In the past, we wrote or spoke about the female or male sex when discussing human beings—not gender.
tel·e·o·log·i·cal
PHILOSOPHY
relating to or involving the explanation of phenomena in terms of the purpose they serve rather than of the cause by which they arise. "teleological narratives of progress"
THEOLOGY
relating to the doctrine of design and purpose in the material world. "a teleological view of nature"
One of the first things a cult does is change the meaning of words.
” 3. (Gram.) A classification of nouns, primarily according to
sex; and secondarily according to some fancied or imputed
quality associated with sex.
[1913 Webster]
Gender is a grammatical distinction and applies to
words only. Sex is natural distinction and applies
to living objects. —R. Morris.
[1913 Webster]”
someone point out to me that gender and sex were different things
Someone was wrong.
I don’t even RECALL the word trans-anything until I started going to clubs in Manhattan!
OK now you’ve gone past my IQ threshold :)
You and a select few will be able to take it from here.
I was 2nd or 3rd smartest in my grade school. Then top 200 in my high school, then top 2000 in my college... :)
LoL I posted that because I didn’t know what ‘teleological’ meant either! :)
Essentially the author is saying that:
- A holistic, Christian understanding of sex and sexuality shouldn’t boil down to a legal set of rules.
- Rather, Christians should be inspired by a robust and positive view of sex that runs counter to the world’s shallow biological and psychological rationales.
Find a good woman.
Court her. Dine her. Get to know her
Ask her to marry you
Have a nice ceremony
Have babies
Love Live. Enjoy !
C. S. Lewis contrasts sex and gender within the narrative of his Space Trilogy, written 70+ years ago:
Out of the Silent Planet
Perelandra
That Hideous Strength
As a Biology major, I once had a vivid experience.
We were examining a female fetal pig. The TA got to the genitalia, and one asked what the clitoris was for.
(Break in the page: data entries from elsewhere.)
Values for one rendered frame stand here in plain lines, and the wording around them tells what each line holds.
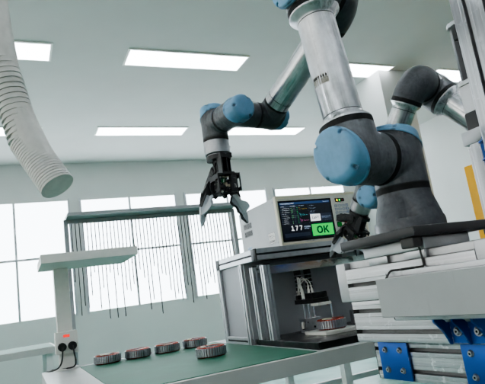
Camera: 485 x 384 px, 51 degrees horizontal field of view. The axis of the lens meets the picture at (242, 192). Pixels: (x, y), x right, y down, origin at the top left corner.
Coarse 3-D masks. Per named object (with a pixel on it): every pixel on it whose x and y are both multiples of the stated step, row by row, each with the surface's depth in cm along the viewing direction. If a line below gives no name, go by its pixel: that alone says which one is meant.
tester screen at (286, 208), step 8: (320, 200) 216; (328, 200) 217; (280, 208) 207; (288, 208) 209; (296, 208) 210; (304, 208) 212; (312, 208) 213; (320, 208) 215; (328, 208) 216; (288, 216) 208; (296, 216) 209; (304, 216) 211; (288, 224) 207; (296, 224) 208; (304, 224) 210; (288, 232) 206; (296, 232) 208; (312, 232) 210
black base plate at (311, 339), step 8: (280, 336) 201; (288, 336) 196; (296, 336) 192; (304, 336) 188; (312, 336) 184; (320, 336) 180; (328, 336) 176; (336, 336) 173; (344, 336) 169; (352, 336) 167; (264, 344) 196; (272, 344) 191; (280, 344) 184; (288, 344) 179; (296, 344) 174; (304, 344) 169; (312, 344) 164; (320, 344) 161; (328, 344) 162; (336, 344) 163; (344, 344) 165
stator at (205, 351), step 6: (198, 348) 183; (204, 348) 181; (210, 348) 180; (216, 348) 181; (222, 348) 182; (198, 354) 182; (204, 354) 180; (210, 354) 180; (216, 354) 180; (222, 354) 182
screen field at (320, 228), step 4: (312, 224) 211; (316, 224) 212; (320, 224) 213; (324, 224) 214; (328, 224) 214; (332, 224) 215; (312, 228) 211; (316, 228) 212; (320, 228) 212; (324, 228) 213; (328, 228) 214; (332, 228) 215; (316, 232) 211; (320, 232) 212; (324, 232) 213; (328, 232) 214; (332, 232) 214
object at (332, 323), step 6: (324, 318) 192; (330, 318) 193; (336, 318) 185; (342, 318) 186; (318, 324) 187; (324, 324) 185; (330, 324) 184; (336, 324) 184; (342, 324) 185; (324, 330) 185
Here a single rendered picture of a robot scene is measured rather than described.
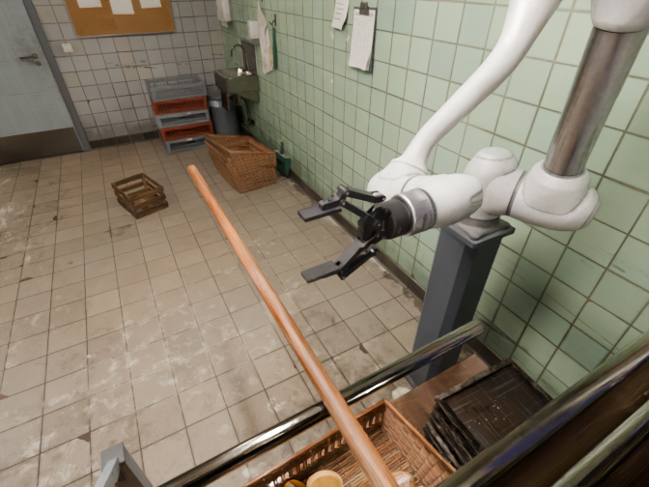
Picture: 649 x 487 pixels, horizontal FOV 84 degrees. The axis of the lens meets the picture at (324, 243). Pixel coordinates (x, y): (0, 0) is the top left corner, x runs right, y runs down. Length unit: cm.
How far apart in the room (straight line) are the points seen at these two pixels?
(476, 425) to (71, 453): 175
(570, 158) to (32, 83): 496
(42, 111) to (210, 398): 403
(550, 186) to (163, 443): 186
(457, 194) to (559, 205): 52
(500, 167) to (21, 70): 479
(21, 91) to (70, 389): 361
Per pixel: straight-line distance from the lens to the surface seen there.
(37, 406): 244
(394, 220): 69
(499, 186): 127
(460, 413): 111
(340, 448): 122
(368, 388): 65
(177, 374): 221
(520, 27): 93
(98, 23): 511
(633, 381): 48
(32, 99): 526
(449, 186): 77
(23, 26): 513
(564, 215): 126
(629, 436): 36
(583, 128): 113
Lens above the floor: 173
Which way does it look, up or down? 37 degrees down
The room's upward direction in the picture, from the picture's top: straight up
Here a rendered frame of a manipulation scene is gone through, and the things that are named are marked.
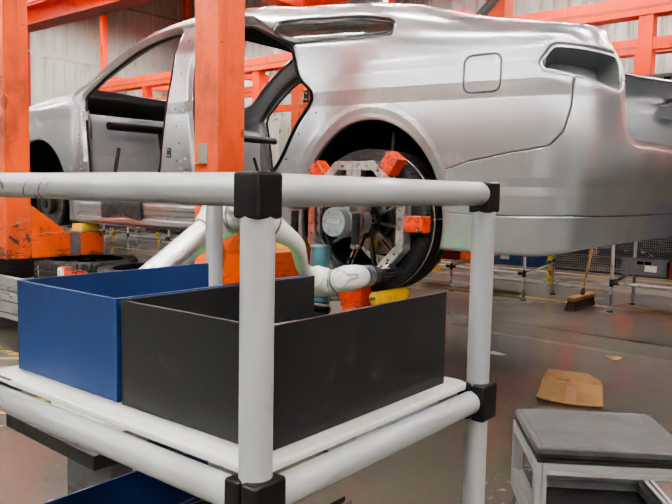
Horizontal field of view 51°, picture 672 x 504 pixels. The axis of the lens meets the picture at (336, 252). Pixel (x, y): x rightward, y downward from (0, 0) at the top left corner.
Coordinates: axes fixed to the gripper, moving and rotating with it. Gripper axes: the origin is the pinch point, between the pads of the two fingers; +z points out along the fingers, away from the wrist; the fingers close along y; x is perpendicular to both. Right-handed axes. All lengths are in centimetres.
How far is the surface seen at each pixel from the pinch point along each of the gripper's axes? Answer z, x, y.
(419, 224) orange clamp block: -4.9, 5.3, 25.0
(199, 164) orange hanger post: -47, 86, -22
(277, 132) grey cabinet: 385, 385, -237
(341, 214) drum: -19.2, 29.1, 5.8
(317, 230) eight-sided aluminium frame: -0.5, 43.4, -21.2
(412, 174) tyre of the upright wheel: 5.3, 27.8, 32.4
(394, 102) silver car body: 5, 57, 48
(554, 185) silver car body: 6, -20, 75
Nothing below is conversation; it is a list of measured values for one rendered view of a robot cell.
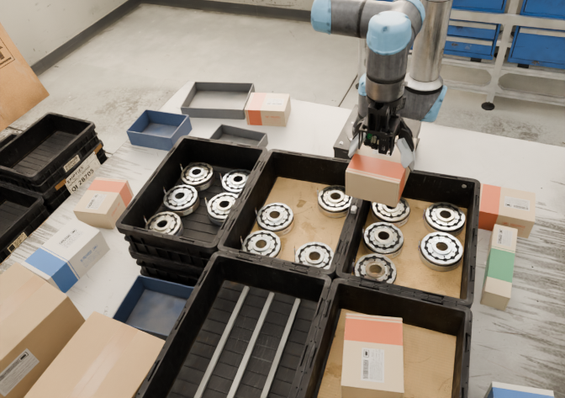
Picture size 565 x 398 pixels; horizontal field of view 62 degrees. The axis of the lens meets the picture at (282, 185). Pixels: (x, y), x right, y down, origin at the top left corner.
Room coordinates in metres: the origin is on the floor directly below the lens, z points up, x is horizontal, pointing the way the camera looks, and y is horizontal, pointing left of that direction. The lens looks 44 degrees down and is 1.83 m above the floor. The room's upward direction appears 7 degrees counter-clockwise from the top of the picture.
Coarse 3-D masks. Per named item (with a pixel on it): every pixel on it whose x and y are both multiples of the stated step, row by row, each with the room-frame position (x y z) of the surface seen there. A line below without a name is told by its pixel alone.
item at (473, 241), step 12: (456, 180) 0.88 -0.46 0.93; (468, 180) 0.87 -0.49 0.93; (360, 204) 0.83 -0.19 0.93; (348, 240) 0.72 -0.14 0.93; (468, 264) 0.62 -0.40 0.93; (336, 276) 0.63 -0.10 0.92; (348, 276) 0.62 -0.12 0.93; (468, 276) 0.58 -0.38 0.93; (396, 288) 0.57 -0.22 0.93; (408, 288) 0.57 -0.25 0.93; (468, 288) 0.55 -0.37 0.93; (444, 300) 0.53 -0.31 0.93; (456, 300) 0.53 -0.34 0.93; (468, 300) 0.52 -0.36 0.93
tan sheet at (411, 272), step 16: (416, 208) 0.89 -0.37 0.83; (464, 208) 0.87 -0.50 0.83; (368, 224) 0.85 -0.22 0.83; (416, 224) 0.83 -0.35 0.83; (464, 224) 0.81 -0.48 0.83; (416, 240) 0.78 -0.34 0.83; (464, 240) 0.76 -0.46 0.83; (400, 256) 0.73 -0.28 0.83; (416, 256) 0.73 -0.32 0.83; (352, 272) 0.70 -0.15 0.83; (400, 272) 0.68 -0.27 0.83; (416, 272) 0.68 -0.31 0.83; (432, 272) 0.67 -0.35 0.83; (448, 272) 0.67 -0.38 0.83; (416, 288) 0.63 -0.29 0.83; (432, 288) 0.63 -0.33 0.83; (448, 288) 0.62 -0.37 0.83
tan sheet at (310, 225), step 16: (272, 192) 1.02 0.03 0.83; (288, 192) 1.01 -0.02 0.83; (304, 192) 1.01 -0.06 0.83; (304, 208) 0.94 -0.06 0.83; (256, 224) 0.90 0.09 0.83; (304, 224) 0.88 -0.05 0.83; (320, 224) 0.87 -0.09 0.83; (336, 224) 0.87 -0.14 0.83; (288, 240) 0.83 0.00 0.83; (304, 240) 0.82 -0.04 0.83; (320, 240) 0.82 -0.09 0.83; (336, 240) 0.81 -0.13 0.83; (288, 256) 0.77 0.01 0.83
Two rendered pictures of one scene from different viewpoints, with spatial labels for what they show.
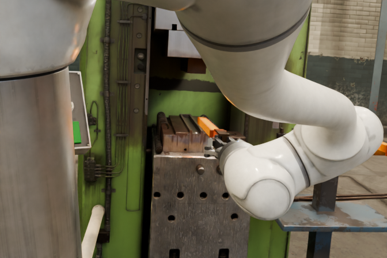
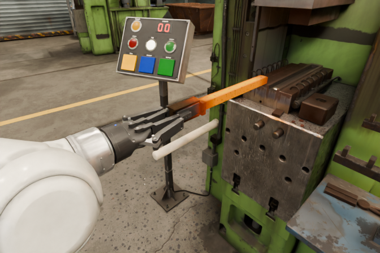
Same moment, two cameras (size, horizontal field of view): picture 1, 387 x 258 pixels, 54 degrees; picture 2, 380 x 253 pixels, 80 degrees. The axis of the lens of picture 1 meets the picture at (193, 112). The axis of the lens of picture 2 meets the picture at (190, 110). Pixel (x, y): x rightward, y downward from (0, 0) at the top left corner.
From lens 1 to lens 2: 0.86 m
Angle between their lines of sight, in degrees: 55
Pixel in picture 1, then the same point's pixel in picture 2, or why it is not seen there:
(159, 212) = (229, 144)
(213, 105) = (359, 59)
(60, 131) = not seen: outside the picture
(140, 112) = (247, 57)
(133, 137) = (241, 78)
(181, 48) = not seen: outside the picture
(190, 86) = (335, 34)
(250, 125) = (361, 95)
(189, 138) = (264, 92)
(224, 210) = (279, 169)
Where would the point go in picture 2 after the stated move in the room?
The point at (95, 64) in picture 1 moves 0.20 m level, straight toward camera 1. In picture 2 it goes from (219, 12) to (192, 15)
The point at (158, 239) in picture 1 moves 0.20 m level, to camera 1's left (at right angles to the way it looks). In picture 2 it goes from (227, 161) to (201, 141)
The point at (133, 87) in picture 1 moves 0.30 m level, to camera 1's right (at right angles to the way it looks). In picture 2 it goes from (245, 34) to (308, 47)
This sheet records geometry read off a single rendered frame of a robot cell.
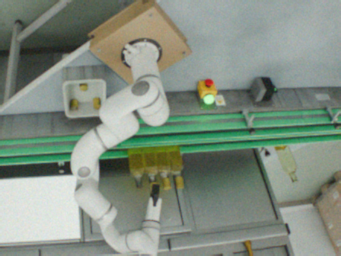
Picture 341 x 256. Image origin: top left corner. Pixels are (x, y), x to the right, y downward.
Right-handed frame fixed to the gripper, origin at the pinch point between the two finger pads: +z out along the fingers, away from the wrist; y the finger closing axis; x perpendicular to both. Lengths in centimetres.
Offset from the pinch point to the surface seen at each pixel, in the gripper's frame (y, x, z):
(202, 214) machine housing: -17.0, -24.5, 0.7
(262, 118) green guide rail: 13, -45, 38
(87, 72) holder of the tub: 32, 35, 30
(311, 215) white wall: -308, -259, 165
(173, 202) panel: -13.8, -10.4, 3.2
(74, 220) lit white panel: -14.2, 31.9, -13.2
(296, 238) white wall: -309, -231, 125
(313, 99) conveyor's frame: 16, -73, 55
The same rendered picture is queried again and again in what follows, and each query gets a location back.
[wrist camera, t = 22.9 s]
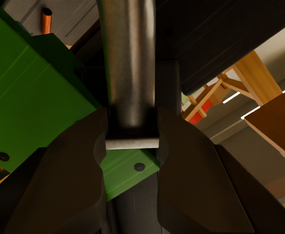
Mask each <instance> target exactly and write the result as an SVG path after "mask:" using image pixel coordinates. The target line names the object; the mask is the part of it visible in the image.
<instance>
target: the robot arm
mask: <svg viewBox="0 0 285 234"><path fill-rule="evenodd" d="M110 131H112V123H111V112H110V108H108V107H101V108H99V109H97V110H96V111H94V112H93V113H91V114H89V115H88V116H86V117H84V118H83V119H81V120H79V121H78V122H76V123H75V124H73V125H71V126H70V127H69V128H67V129H66V130H64V131H63V132H62V133H61V134H59V135H58V136H57V137H56V138H55V139H54V140H53V141H52V142H51V143H50V144H49V145H48V146H47V147H39V148H37V149H36V150H35V151H34V152H33V153H32V154H31V155H30V156H29V157H28V158H27V159H26V160H25V161H24V162H23V163H22V164H21V165H20V166H19V167H18V168H16V169H15V170H14V171H13V172H12V173H11V174H10V175H9V176H8V177H7V178H6V179H5V180H4V181H3V182H1V183H0V234H95V233H96V232H97V231H99V230H100V229H101V228H102V227H103V225H104V224H105V221H106V189H105V183H104V176H103V170H102V168H101V167H100V164H101V162H102V161H103V159H104V158H105V157H106V143H105V137H106V136H107V134H108V133H109V132H110ZM154 131H156V132H157V133H158V134H159V150H158V154H159V156H160V157H161V159H162V160H163V162H164V164H163V165H162V166H161V168H160V169H159V181H158V192H157V218H158V222H159V224H160V225H161V226H162V227H163V228H164V229H165V230H167V231H168V232H170V233H171V234H285V208H284V206H283V205H282V204H281V203H280V202H279V201H278V200H277V199H276V198H275V197H274V195H273V194H272V193H271V192H270V191H269V190H268V189H267V188H266V187H265V186H263V185H262V184H261V183H260V182H259V181H258V180H257V179H256V178H255V177H254V176H253V175H252V174H251V173H250V172H249V171H248V170H247V169H246V168H245V167H244V166H243V165H242V164H241V163H240V162H239V161H238V160H237V159H236V158H235V157H234V156H233V155H232V154H231V153H230V152H229V151H228V150H227V149H226V148H225V147H224V146H223V145H222V144H214V143H213V142H212V141H211V140H210V139H209V138H208V137H207V136H206V135H205V134H204V133H203V132H201V131H200V130H199V129H198V128H196V127H195V126H194V125H192V124H191V123H189V122H188V121H186V120H184V119H183V118H181V117H180V116H178V115H176V114H175V113H173V112H172V111H170V110H168V109H167V108H165V107H163V106H159V107H155V108H154Z"/></svg>
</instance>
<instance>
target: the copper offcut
mask: <svg viewBox="0 0 285 234"><path fill-rule="evenodd" d="M51 24H52V11H51V10H50V9H48V8H44V9H43V10H42V34H48V33H51Z"/></svg>
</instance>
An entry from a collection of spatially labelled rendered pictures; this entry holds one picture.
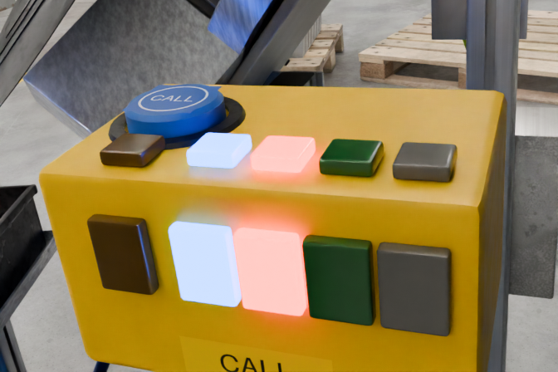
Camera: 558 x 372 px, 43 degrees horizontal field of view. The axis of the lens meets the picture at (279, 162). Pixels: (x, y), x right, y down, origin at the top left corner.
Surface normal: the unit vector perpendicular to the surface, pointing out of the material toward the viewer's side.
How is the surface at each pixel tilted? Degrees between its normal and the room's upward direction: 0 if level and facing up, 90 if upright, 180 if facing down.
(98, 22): 55
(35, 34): 48
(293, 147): 0
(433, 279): 90
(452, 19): 90
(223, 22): 104
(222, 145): 0
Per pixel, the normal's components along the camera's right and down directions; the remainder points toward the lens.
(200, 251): -0.34, 0.43
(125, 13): 0.16, -0.20
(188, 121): 0.42, 0.34
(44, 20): -0.61, -0.33
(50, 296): -0.10, -0.90
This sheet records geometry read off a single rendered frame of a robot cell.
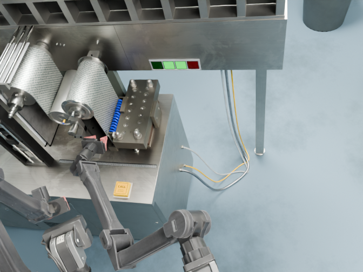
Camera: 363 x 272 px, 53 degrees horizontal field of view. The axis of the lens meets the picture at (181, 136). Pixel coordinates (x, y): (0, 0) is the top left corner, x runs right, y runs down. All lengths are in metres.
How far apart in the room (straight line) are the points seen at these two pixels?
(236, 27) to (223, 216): 1.45
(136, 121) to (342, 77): 1.99
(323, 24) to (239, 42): 2.00
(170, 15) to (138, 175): 0.78
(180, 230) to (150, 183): 0.78
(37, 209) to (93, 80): 0.65
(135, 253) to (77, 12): 1.11
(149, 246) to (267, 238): 1.49
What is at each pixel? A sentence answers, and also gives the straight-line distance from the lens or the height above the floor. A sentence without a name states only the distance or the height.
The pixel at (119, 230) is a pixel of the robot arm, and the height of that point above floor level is 1.22.
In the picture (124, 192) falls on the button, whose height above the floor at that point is 0.92.
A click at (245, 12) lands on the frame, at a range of 1.56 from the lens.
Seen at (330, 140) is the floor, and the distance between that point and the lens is 2.94.
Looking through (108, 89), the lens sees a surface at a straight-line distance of 1.85.
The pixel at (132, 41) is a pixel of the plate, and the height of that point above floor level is 1.34.
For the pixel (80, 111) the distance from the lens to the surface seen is 1.67.
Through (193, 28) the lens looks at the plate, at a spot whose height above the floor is 1.41.
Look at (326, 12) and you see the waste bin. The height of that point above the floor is 0.23.
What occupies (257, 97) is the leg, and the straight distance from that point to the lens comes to 2.22.
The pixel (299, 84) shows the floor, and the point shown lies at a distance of 3.22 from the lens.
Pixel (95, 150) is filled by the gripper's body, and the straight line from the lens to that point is 1.67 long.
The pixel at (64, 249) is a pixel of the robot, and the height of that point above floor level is 1.75.
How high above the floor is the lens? 2.47
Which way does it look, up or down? 57 degrees down
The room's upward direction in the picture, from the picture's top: 18 degrees counter-clockwise
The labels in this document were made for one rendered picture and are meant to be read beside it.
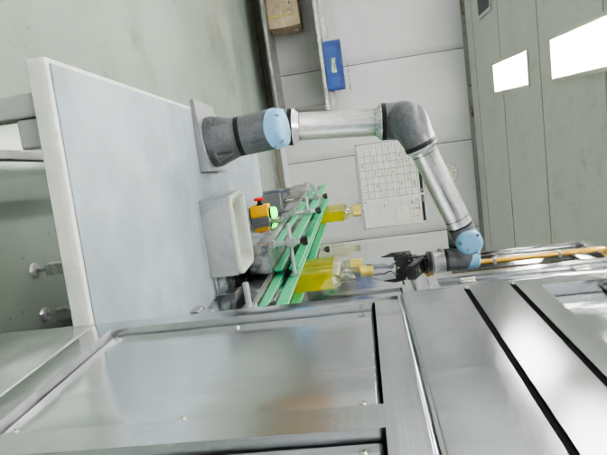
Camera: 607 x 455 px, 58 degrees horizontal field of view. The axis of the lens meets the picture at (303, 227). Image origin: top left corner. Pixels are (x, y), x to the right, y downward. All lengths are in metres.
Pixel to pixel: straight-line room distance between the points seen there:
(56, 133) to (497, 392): 0.72
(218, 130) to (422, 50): 6.27
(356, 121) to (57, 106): 0.99
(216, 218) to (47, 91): 0.69
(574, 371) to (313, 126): 1.27
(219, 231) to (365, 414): 1.06
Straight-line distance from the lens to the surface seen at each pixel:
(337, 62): 7.02
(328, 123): 1.71
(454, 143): 7.73
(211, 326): 0.84
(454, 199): 1.64
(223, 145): 1.59
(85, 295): 0.94
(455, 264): 1.82
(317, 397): 0.58
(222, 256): 1.53
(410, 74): 7.67
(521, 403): 0.52
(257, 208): 2.09
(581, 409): 0.52
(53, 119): 0.94
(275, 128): 1.57
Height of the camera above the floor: 1.21
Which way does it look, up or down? 7 degrees down
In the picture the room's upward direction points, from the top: 83 degrees clockwise
The TA, a newlywed, blushed, and said it was for the same thing as in a human female.
The class, secular, and hedonistic, erupted with cries, “That’s gross!” and the like.
I, the only Christian, and likely one of the few virgins, was the only one neither embarassed nor disgusted by God’s Creation.
I never forgot that lesson on the dehumanizing effect of secular hedonism.
HOW DO YOU PEOPLE KNOW THESE THINGS!!
At least 3 times a day on FR I get to feel like an illiterate!!
But thank you.
I have heard he is one of the good guys when it comes to writers and their views.
Those bullet points I could grasp :)
Yeah the West equates sex now with a large hit of dopamine in the pursuit of hedonistic pleasures.
It certainly can be fun but it is a LOT more to Christians than the equivalent of a line of coke.
Only now at 51 do I look back and realize how special it is.
The consequences of casual sex or not limited to catching physical diseases.
If kissing is a gun, then sex is a nuclear weapon.